About this task. The answer must consist of the records, repeated exactly.

○ ○ ○

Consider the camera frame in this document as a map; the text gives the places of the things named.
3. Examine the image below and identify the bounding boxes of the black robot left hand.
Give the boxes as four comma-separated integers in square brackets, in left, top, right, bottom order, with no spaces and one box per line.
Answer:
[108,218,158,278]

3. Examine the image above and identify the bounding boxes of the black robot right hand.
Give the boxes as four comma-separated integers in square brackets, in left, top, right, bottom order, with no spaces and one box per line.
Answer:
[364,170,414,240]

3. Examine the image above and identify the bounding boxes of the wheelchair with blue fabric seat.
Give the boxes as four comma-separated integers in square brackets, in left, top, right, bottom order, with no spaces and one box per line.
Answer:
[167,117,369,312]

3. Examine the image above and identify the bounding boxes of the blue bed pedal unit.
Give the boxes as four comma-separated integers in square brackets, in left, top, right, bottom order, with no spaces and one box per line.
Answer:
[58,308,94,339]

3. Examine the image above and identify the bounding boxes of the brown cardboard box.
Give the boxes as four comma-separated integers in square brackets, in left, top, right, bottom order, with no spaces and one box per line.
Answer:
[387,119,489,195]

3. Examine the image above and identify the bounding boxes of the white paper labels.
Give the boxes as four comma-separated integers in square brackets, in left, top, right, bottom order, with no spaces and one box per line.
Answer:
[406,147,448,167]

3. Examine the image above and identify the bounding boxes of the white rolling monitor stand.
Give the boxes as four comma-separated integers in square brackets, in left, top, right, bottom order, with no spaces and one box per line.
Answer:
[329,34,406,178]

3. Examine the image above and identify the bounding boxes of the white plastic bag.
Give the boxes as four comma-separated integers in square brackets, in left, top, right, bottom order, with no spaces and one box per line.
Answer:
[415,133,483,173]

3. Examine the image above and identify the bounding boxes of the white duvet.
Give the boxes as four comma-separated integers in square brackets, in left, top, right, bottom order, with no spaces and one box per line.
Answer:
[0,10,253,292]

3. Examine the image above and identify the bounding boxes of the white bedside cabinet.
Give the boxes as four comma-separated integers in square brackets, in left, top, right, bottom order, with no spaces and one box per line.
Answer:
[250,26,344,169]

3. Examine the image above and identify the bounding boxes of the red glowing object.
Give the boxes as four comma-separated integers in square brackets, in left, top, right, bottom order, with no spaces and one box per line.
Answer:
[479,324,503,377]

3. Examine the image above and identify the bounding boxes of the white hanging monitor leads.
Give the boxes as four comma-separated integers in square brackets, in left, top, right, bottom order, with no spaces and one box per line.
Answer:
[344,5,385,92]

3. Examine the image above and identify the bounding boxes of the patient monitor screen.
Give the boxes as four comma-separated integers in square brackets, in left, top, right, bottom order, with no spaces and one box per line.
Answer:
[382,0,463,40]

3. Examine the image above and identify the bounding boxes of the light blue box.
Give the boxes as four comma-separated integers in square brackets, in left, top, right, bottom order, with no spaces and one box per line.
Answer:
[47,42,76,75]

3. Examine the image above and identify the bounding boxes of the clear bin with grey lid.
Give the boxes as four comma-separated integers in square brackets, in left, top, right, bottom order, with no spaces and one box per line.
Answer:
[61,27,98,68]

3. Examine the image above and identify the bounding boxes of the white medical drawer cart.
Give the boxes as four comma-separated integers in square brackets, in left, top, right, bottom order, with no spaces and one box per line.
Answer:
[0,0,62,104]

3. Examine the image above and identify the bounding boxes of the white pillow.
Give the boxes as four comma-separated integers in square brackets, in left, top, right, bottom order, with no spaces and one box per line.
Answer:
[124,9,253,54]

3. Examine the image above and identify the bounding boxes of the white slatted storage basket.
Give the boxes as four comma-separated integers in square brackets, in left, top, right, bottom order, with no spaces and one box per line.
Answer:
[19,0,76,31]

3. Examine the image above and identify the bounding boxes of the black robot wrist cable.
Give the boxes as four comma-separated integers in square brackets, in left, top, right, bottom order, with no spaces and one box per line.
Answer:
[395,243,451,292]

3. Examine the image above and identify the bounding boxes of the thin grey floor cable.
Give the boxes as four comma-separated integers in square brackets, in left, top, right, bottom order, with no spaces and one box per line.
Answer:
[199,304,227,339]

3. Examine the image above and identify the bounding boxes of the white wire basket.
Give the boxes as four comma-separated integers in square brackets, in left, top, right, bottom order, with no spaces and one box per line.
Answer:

○ ○ ○

Response to this task.
Consider the camera frame in this document as a map; the text gives the places of the things named.
3. Examine the image below and identify the bounding boxes of the black robot left hand.
Give the boxes as four comma-separated integers in square brackets, in left, top, right, bottom order, with no spaces and one box per line.
Answer:
[108,218,158,278]

3. Examine the image above and identify the bounding boxes of the black robot right hand.
Give the boxes as four comma-separated integers in square brackets, in left, top, right, bottom order, with no spaces and one box per line.
Answer:
[364,170,414,240]

3. Examine the image above and identify the bounding boxes of the wheelchair with blue fabric seat.
Give the boxes as four comma-separated integers in square brackets, in left, top, right, bottom order, with no spaces and one box per line.
Answer:
[167,117,369,312]

3. Examine the image above and identify the bounding boxes of the blue bed pedal unit.
Give the boxes as four comma-separated integers in square brackets, in left, top, right, bottom order, with no spaces and one box per line.
Answer:
[58,308,94,339]

3. Examine the image above and identify the bounding boxes of the brown cardboard box.
Give the boxes as four comma-separated integers in square brackets, in left, top, right, bottom order, with no spaces and one box per line.
Answer:
[387,119,489,195]

3. Examine the image above and identify the bounding boxes of the white paper labels.
Give the boxes as four comma-separated integers in square brackets, in left, top, right, bottom order, with no spaces and one box per line.
Answer:
[406,147,448,167]

3. Examine the image above and identify the bounding boxes of the white rolling monitor stand.
Give the boxes as four comma-separated integers in square brackets, in left, top, right, bottom order, with no spaces and one box per line.
Answer:
[329,34,406,178]

3. Examine the image above and identify the bounding boxes of the white plastic bag.
Give the boxes as four comma-separated integers in square brackets, in left, top, right, bottom order, with no spaces and one box per line.
Answer:
[415,133,483,173]

3. Examine the image above and identify the bounding boxes of the white duvet.
Give the boxes as four comma-separated integers in square brackets, in left, top, right, bottom order, with no spaces and one box per line.
Answer:
[0,10,253,292]

3. Examine the image above and identify the bounding boxes of the white bedside cabinet.
Give the boxes as four comma-separated integers in square brackets, in left, top, right, bottom order, with no spaces and one box per line.
Answer:
[250,26,344,169]

3. Examine the image above and identify the bounding boxes of the red glowing object.
Give the boxes as four comma-separated integers in square brackets, in left, top, right, bottom order, with no spaces and one box per line.
Answer:
[479,324,503,377]

3. Examine the image above and identify the bounding boxes of the white hanging monitor leads.
Give the boxes as four comma-separated integers in square brackets, in left, top, right, bottom order, with no spaces and one box per line.
Answer:
[344,5,385,92]

3. Examine the image above and identify the bounding boxes of the patient monitor screen.
Give the boxes as four comma-separated integers in square brackets, in left, top, right, bottom order, with no spaces and one box per line.
Answer:
[382,0,463,40]

3. Examine the image above and identify the bounding boxes of the light blue box.
Give the boxes as four comma-separated integers in square brackets, in left, top, right, bottom order, with no spaces and one box per line.
Answer:
[47,42,76,75]

3. Examine the image above and identify the bounding boxes of the clear bin with grey lid.
Give the boxes as four comma-separated integers in square brackets, in left, top, right, bottom order, with no spaces and one box per line.
Answer:
[61,27,98,68]

3. Examine the image above and identify the bounding boxes of the white medical drawer cart.
Give the boxes as four comma-separated integers in square brackets, in left, top, right, bottom order, with no spaces and one box per line.
Answer:
[0,0,62,104]

3. Examine the image above and identify the bounding boxes of the white pillow.
Give the boxes as four comma-separated integers in square brackets, in left, top, right, bottom order, with no spaces and one box per line.
Answer:
[124,9,253,54]

3. Examine the image above and identify the bounding boxes of the white slatted storage basket.
Give the boxes as four comma-separated integers in square brackets, in left, top, right, bottom order, with no spaces and one box per line.
Answer:
[19,0,76,31]

3. Examine the image above and identify the bounding boxes of the black robot wrist cable.
Give the boxes as four comma-separated integers in square brackets, in left, top, right, bottom order, with no spaces and one box per line.
Answer:
[395,243,451,292]

3. Examine the image above and identify the bounding boxes of the thin grey floor cable.
Give the boxes as four comma-separated integers in square brackets, in left, top, right, bottom order, with no spaces and one box per line.
Answer:
[199,304,227,339]

3. Examine the image above and identify the bounding boxes of the white wire basket.
Give the boxes as four comma-separated integers in square brackets, in left, top, right, bottom order, with no spaces and one box per line.
Answer:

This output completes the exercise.